Records from a dataset:

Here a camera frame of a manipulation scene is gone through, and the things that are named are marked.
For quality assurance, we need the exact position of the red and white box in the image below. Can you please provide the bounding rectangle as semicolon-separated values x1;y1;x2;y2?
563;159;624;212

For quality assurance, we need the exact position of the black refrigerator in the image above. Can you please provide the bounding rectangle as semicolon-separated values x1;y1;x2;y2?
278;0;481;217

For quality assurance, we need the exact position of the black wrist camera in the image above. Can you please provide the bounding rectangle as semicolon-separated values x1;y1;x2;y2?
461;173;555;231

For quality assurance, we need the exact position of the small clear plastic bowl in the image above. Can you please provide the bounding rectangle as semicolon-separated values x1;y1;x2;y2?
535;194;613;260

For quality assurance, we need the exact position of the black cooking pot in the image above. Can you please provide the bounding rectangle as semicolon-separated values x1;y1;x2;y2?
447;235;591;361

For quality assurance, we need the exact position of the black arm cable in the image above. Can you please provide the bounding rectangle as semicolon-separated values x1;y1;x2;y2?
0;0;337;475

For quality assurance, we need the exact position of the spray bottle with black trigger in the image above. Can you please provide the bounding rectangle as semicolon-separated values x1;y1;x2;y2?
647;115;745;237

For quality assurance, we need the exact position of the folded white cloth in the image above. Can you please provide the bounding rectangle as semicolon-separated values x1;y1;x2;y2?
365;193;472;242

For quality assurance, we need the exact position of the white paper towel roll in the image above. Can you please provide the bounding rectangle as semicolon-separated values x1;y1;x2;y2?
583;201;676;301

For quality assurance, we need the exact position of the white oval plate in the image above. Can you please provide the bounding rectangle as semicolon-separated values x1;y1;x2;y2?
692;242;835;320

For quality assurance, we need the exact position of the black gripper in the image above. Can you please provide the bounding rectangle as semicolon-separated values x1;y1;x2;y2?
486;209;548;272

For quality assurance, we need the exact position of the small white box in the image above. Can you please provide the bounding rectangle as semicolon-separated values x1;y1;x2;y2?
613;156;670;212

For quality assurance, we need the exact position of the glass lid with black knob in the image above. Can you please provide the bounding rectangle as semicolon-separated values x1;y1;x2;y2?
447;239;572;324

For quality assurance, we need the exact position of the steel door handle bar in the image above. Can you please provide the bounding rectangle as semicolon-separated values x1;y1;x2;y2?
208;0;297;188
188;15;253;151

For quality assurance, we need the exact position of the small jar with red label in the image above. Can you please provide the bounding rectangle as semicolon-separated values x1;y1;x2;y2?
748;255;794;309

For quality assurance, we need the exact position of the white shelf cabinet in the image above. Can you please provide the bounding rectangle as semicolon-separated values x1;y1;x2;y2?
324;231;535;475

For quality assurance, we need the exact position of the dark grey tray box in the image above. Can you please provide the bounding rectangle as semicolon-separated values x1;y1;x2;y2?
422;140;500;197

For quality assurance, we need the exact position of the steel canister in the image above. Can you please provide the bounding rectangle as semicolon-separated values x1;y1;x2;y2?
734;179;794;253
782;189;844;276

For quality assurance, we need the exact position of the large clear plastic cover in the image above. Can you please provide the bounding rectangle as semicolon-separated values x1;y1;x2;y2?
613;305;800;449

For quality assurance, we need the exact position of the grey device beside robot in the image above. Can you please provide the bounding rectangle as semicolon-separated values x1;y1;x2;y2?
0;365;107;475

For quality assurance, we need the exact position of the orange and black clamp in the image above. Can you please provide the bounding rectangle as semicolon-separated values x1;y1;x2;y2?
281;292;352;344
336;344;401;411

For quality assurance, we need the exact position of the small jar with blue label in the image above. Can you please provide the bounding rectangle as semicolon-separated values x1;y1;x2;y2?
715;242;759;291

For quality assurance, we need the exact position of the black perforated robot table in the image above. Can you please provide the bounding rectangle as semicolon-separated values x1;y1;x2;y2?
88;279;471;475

### Task instructions
Give the records above again in full, keeping every character unchanged.

### Result of the task
Here a camera frame of a manipulation scene is gone through, and the things that are named are marked.
For quality assurance, we need the exact position of the red and white box in the image below. Can you please provide the bounding rectangle as semicolon-separated values x1;y1;x2;y2?
563;159;624;212

For quality assurance, we need the exact position of the black refrigerator in the image above. Can you please provide the bounding rectangle as semicolon-separated values x1;y1;x2;y2?
278;0;481;217

For quality assurance, we need the exact position of the black wrist camera in the image above. Can you please provide the bounding rectangle as semicolon-separated values x1;y1;x2;y2?
461;173;555;231

For quality assurance, we need the exact position of the small clear plastic bowl in the image above. Can you please provide the bounding rectangle as semicolon-separated values x1;y1;x2;y2?
535;194;613;260

For quality assurance, we need the exact position of the black cooking pot in the image above. Can you please provide the bounding rectangle as semicolon-separated values x1;y1;x2;y2?
447;235;591;361

For quality assurance, we need the exact position of the black arm cable in the image above. Can you please provide the bounding rectangle as semicolon-separated values x1;y1;x2;y2?
0;0;337;475

For quality assurance, we need the exact position of the spray bottle with black trigger in the image above. Can you please provide the bounding rectangle as semicolon-separated values x1;y1;x2;y2?
647;115;745;237

For quality assurance, we need the exact position of the folded white cloth in the image above. Can you please provide the bounding rectangle as semicolon-separated values x1;y1;x2;y2?
365;193;472;242

For quality assurance, we need the exact position of the white paper towel roll in the image above. Can you please provide the bounding rectangle as semicolon-separated values x1;y1;x2;y2?
583;201;676;301

For quality assurance, we need the exact position of the white oval plate in the image above. Can you please provide the bounding rectangle as semicolon-separated values x1;y1;x2;y2?
692;242;835;320

For quality assurance, we need the exact position of the black gripper in the image above. Can you please provide the bounding rectangle as semicolon-separated values x1;y1;x2;y2?
486;209;548;272

For quality assurance, we need the exact position of the small white box in the image above. Can you please provide the bounding rectangle as semicolon-separated values x1;y1;x2;y2?
613;156;670;212

For quality assurance, we need the exact position of the glass lid with black knob in the image above. Can you please provide the bounding rectangle as semicolon-separated values x1;y1;x2;y2?
447;239;572;324

For quality assurance, we need the exact position of the steel door handle bar in the image above. Can you please provide the bounding rectangle as semicolon-separated values x1;y1;x2;y2?
208;0;297;188
188;15;253;151

For quality assurance, we need the exact position of the small jar with red label in the image above. Can you please provide the bounding rectangle as semicolon-separated values x1;y1;x2;y2?
748;255;794;309

For quality assurance, we need the exact position of the white shelf cabinet in the image above. Can you please provide the bounding rectangle as semicolon-separated values x1;y1;x2;y2?
324;231;535;475

For quality assurance, we need the exact position of the dark grey tray box in the image above. Can you please provide the bounding rectangle as semicolon-separated values x1;y1;x2;y2?
422;140;500;197

For quality assurance, we need the exact position of the steel canister in the image above. Can you please provide the bounding rectangle as semicolon-separated values x1;y1;x2;y2?
734;179;794;253
782;189;844;276

For quality assurance, we need the exact position of the large clear plastic cover in the image above. Can you please provide the bounding rectangle as semicolon-separated values x1;y1;x2;y2?
613;305;800;449

For quality assurance, we need the exact position of the grey device beside robot in the image above. Can you please provide the bounding rectangle as semicolon-separated values x1;y1;x2;y2?
0;365;107;475

For quality assurance, we need the exact position of the orange and black clamp in the image above. Can you please provide the bounding rectangle as semicolon-separated values x1;y1;x2;y2?
281;292;352;344
336;344;401;411

For quality assurance, we need the exact position of the small jar with blue label in the image above. Can you please provide the bounding rectangle as semicolon-separated values x1;y1;x2;y2?
715;242;759;291

For quality assurance, we need the exact position of the black perforated robot table in the image above. Can you please provide the bounding rectangle as semicolon-separated values x1;y1;x2;y2?
88;279;471;475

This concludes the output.